Print out the data below in full, exactly as written.

------------------------------------

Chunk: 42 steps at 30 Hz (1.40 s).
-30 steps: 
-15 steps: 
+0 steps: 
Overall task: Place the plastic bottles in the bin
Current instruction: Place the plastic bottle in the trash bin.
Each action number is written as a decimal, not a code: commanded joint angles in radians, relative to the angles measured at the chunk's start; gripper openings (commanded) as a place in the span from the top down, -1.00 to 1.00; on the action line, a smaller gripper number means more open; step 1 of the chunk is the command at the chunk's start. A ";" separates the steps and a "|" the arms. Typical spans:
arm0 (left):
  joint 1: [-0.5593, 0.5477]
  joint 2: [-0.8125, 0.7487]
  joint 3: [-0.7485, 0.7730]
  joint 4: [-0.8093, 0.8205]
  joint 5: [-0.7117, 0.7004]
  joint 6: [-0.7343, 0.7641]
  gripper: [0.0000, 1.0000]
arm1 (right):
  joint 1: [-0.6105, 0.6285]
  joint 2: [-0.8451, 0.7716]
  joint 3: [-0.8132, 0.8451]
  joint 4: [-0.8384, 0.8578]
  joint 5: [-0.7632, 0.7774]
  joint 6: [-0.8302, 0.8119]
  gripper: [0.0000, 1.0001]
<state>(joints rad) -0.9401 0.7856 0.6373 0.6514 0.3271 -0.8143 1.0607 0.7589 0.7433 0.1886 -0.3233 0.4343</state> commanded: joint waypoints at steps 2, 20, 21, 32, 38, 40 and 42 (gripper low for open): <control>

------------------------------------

» Written solution
Chunk: 42 steps at 30 Hz (1.40 s).
-30 steps: 
-15 steps: 
+0 steps: 
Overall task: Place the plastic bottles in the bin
Current instruction: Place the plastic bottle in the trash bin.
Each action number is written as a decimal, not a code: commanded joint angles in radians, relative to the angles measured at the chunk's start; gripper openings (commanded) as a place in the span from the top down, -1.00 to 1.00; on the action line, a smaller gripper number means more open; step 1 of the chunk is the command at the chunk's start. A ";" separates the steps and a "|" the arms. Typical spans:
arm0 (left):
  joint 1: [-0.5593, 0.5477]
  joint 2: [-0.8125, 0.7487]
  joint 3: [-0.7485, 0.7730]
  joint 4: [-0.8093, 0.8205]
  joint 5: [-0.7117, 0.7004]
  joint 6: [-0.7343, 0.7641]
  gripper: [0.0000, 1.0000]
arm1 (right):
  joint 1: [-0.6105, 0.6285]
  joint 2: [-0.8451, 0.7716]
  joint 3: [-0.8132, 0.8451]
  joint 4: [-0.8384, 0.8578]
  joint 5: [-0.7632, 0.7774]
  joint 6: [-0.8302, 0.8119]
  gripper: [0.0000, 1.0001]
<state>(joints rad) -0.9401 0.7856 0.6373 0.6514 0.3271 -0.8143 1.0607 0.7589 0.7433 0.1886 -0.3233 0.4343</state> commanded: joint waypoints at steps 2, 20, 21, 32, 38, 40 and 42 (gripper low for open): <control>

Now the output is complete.